[Aim of the exercise] Once you find a line containing the word "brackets" in the entries below, copy it.

═════ Records shown ═════

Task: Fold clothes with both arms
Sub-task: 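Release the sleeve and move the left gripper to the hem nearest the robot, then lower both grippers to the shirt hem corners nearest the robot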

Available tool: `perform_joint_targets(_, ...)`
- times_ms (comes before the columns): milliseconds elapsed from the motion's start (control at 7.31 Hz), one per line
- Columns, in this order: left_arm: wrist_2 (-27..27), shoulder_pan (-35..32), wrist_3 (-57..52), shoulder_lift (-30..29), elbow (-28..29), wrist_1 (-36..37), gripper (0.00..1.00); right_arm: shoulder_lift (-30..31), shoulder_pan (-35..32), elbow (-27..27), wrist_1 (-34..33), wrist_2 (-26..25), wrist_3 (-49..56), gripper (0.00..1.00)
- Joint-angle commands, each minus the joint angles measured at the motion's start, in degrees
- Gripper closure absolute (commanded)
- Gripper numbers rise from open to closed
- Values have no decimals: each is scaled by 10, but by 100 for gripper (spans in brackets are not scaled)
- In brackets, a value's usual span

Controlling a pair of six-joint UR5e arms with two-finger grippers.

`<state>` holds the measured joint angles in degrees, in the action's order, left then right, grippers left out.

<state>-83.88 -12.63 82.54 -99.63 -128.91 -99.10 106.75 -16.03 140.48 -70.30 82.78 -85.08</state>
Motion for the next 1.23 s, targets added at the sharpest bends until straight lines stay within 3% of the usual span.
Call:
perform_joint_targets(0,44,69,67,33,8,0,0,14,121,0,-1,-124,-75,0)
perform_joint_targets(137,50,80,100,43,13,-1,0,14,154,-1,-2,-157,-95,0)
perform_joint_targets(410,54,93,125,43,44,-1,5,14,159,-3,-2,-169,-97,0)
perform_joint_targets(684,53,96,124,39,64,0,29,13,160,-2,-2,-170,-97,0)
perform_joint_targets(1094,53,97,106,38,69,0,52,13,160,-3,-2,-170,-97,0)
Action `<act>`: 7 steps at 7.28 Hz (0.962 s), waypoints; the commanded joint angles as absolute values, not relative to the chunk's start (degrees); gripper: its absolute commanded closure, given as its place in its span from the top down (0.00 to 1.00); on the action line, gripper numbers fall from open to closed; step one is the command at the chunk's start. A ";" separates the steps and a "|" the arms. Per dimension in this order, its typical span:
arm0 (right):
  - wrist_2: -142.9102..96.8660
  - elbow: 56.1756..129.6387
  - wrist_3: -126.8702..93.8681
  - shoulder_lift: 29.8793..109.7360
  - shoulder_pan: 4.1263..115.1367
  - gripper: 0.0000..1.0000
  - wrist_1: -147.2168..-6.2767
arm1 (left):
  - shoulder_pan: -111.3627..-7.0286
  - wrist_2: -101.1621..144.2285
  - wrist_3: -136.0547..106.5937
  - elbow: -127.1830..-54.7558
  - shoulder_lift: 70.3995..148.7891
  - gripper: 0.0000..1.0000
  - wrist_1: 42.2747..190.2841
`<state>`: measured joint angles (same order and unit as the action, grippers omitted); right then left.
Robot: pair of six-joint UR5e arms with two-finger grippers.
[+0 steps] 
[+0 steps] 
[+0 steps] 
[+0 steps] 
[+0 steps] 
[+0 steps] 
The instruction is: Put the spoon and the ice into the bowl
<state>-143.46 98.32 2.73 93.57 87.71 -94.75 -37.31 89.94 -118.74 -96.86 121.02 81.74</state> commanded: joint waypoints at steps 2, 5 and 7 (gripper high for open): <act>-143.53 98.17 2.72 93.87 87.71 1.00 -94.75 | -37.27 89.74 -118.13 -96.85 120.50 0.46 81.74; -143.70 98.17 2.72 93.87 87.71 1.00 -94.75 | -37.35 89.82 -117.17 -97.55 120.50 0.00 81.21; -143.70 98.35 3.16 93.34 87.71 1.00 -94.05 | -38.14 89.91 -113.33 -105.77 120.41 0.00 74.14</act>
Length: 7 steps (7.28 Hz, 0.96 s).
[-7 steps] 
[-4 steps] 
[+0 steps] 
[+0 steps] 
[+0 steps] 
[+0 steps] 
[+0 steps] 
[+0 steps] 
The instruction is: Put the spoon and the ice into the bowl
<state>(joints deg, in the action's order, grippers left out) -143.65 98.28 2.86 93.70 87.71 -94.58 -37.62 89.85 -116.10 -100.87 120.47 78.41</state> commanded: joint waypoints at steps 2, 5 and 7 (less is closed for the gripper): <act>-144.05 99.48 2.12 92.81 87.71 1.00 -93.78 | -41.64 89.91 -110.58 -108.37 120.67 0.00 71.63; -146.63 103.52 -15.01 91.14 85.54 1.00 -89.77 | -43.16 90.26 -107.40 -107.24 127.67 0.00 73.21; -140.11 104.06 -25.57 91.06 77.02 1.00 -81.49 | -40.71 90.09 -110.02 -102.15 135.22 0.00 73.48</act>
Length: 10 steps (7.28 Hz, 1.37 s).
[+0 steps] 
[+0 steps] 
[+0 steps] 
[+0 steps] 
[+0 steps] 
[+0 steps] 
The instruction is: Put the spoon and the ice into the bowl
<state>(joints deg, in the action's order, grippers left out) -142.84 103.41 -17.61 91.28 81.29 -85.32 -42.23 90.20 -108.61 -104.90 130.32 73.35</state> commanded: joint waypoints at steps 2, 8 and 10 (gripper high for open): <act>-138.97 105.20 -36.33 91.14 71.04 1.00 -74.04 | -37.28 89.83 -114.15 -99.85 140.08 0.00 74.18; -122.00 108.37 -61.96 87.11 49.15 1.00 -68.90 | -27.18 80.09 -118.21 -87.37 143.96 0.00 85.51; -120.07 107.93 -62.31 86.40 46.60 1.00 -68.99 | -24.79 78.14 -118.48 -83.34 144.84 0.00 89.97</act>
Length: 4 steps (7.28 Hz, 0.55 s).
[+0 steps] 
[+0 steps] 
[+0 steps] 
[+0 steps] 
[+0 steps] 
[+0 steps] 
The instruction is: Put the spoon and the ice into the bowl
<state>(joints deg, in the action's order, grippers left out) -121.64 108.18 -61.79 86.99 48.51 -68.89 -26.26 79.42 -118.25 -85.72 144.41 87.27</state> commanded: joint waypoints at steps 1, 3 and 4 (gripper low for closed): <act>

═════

[Written response]
- Values have no decimals: each is scaled by 10, but by 100 for gripper (spans in brackets are not scaled)
- In brackets, a value's usual span

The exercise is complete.